The spandrel border is decorated with a repeating vine and floral pattern—an Old Testament symbol of abundance and a New Testament metaphor for Christ and the communion ritual. Intersecting foliate patterns are common in ecclesiastical design and the frieze is studded with Tudor roses, framed by an arcade with pendant cruciform leaves and pointed finials. A rose devoid of thorns is often symbolic of the Virgin Mary, because never having never sinned, she is referred to as “the rose without thorns.

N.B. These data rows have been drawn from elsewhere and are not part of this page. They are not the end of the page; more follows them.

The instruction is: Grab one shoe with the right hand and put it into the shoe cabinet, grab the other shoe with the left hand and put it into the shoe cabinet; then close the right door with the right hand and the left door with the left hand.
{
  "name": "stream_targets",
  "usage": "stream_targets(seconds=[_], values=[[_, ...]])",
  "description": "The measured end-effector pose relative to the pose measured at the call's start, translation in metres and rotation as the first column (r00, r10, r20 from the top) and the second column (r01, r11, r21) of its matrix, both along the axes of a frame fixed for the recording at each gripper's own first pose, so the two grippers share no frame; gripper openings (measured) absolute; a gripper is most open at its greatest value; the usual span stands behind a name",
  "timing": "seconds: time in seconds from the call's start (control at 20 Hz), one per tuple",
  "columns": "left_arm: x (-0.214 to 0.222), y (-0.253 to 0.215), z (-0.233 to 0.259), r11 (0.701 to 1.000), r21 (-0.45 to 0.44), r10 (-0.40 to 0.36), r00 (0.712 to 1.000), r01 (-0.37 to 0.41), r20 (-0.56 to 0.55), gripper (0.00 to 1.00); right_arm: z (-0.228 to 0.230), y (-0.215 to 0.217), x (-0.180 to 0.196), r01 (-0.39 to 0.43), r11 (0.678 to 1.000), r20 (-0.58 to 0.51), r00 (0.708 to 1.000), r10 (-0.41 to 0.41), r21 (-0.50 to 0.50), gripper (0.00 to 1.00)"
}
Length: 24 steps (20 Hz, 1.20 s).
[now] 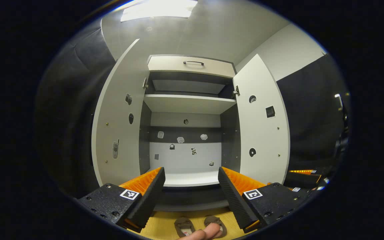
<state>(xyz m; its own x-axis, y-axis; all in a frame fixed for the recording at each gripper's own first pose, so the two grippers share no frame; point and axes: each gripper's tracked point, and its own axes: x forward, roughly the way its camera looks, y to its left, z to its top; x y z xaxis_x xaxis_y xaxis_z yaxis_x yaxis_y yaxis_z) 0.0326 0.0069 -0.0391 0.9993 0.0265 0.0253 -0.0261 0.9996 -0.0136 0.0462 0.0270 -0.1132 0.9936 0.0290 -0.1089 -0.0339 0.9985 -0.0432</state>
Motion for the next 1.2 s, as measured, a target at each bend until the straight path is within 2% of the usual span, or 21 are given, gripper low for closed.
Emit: stream_targets(seconds=[0.15,0.3,0.35,0.4,0.55,0.6,0.7,0.8,1.0,1.1,1.2], values=[[0.01,0.003,-0.011,1.0,-0.006,0.014,1.0,-0.014,0.01,0.98,-0.051,0.01,0.016,-0.007,1.0,-0.056,0.998,0.006,-0.029,0.98],[0.027,0.006,-0.026,1.0,-0.005,0.01,1.0,-0.01,0.006,0.98,-0.118,0.028,0.027,-0.036,0.998,-0.162,0.986,0.029,-0.042,0.99],[0.032,0.009,-0.033,1.0,-0.001,0.011,1.0,-0.011,0.002,0.98,-0.141,0.037,0.029,-0.054,0.998,-0.207,0.977,0.046,-0.035,0.94],[0.037,0.012,-0.038,1.0,-0.001,0.013,1.0,-0.014,-0.003,0.98,-0.163,0.044,0.031,-0.066,0.997,-0.248,0.967,0.057,-0.028,0.99],[0.052,0.02,-0.05,1.0,0.004,0.012,1.0,-0.012,-0.011,0.98,-0.225,0.065,0.034,-0.089,0.996,-0.361,0.929,0.076,-0.018,0.99],[0.056,0.023,-0.055,1.0,0.006,0.005,1.0,-0.005,-0.015,0.98,-0.247,0.071,0.033,-0.094,0.995,-0.4,0.913,0.08,-0.016,0.94],[0.062,0.03,-0.065,1.0,-0.007,-0.009,1.0,0.009,-0.027,0.98,-0.28,0.079,0.033,-0.091,0.996,-0.461,0.884,0.075,-0.012,0.99],[0.067,0.04,-0.074,1.0,-0.017,-0.016,0.999,0.015,-0.034,0.98,-0.302,0.083,0.031,-0.077,0.997,-0.506,0.86,0.062,-0.009,0.99],[0.079,0.06,-0.084,1.0,-0.021,-0.007,0.999,0.006,-0.044,0.98,-0.338,0.098,0.034,-0.029,0.996,-0.588,0.806,0.07,0.08,0.96],[0.08,0.067,-0.084,1.0,-0.03,0.001,0.999,-0.003,-0.042,0.98,-0.356,0.104,0.037,-0.016,0.994,-0.621,0.78,0.078,0.105,0.8],[0.081,0.072,-0.081,0.999,-0.042,0.014,0.999,-0.015,-0.034,0.98,-0.365,0.107,0.045,-0.008,0.994,-0.632,0.771,0.074,0.106,0.84]])
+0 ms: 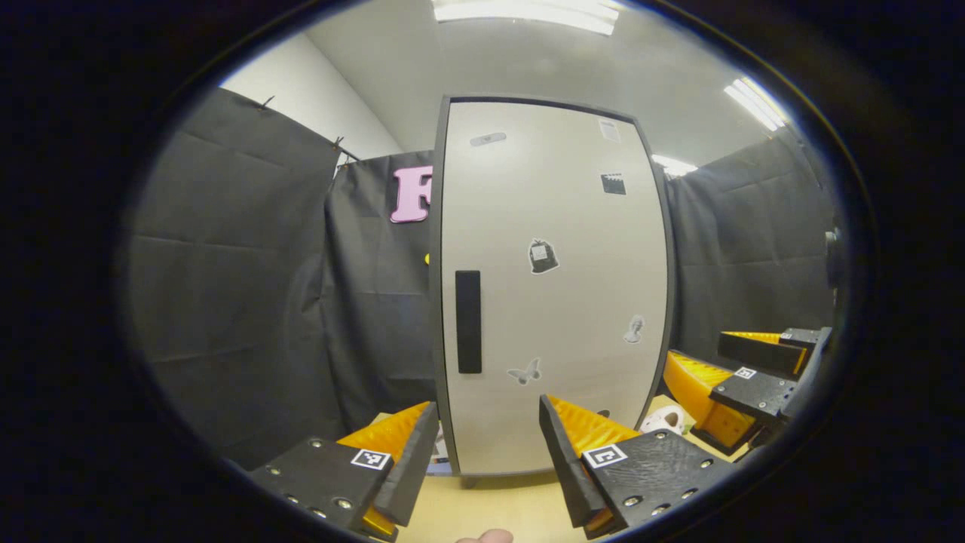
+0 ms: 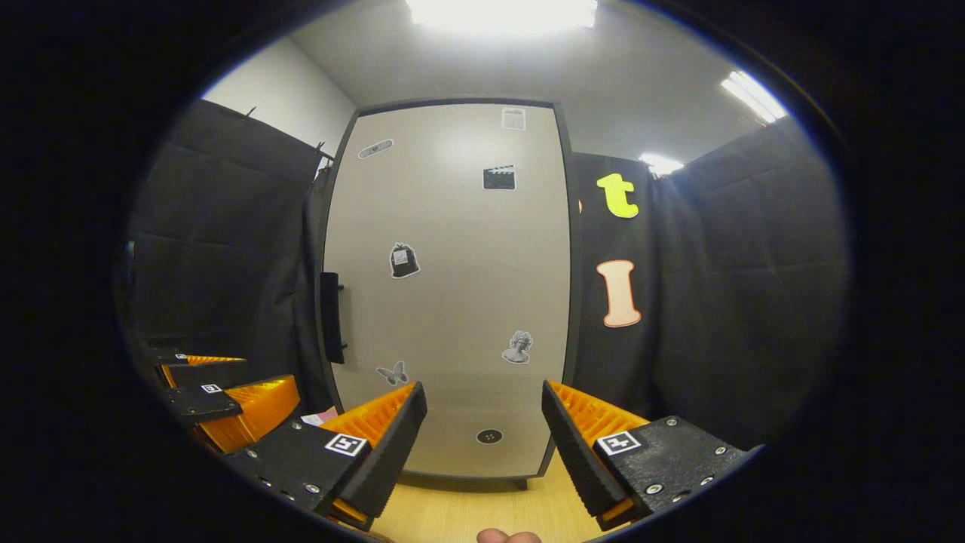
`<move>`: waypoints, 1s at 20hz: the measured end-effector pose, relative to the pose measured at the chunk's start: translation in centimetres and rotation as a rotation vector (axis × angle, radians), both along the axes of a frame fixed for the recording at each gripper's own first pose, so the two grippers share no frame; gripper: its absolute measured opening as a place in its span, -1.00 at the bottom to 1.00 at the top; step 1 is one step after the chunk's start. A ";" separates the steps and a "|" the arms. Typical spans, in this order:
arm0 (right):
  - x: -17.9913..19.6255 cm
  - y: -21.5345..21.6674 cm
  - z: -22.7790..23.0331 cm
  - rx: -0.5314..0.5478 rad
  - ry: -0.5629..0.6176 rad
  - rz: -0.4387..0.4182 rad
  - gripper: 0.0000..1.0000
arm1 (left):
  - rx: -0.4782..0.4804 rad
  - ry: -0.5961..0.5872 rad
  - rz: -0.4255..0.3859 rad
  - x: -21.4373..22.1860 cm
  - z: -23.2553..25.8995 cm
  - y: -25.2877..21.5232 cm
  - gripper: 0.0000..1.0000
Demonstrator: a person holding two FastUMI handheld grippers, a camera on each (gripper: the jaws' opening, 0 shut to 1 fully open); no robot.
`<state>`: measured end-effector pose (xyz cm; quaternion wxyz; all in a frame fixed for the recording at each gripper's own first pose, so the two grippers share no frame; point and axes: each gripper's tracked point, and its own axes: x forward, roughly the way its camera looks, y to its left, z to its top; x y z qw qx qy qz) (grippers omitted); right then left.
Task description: Open the cabinet door with the right hand, grasp the bottle in the cabinet with the left hand and place it on the coaster, then close the cabinet door with the right hand.
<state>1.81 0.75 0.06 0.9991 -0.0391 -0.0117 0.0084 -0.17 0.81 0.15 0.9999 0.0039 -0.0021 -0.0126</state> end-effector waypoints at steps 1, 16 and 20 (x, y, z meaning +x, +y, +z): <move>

The trellis pattern on the walls features a pattern of sprouting seeds flowering into a Greek Cross symbolizing regeneration. The sprouting seed is directly from Pugin’s Glossary of Ecclesiastical Ornament. The seeds sprouting into crosses indicates new beginnings as the product of spiritual growth.
Iconography, unlike purely ornamental decoration, is meant to be timeless. Each visual element serves a purpose within the framework of the church. As individuals change and grow, their relationship to the images will, too.
At Grace, its stone foundation and wood skeleton keep it standing, but it is the imagery that signals its sacredness and reminds those who cross its threshold that they are part of a larger, timeless story.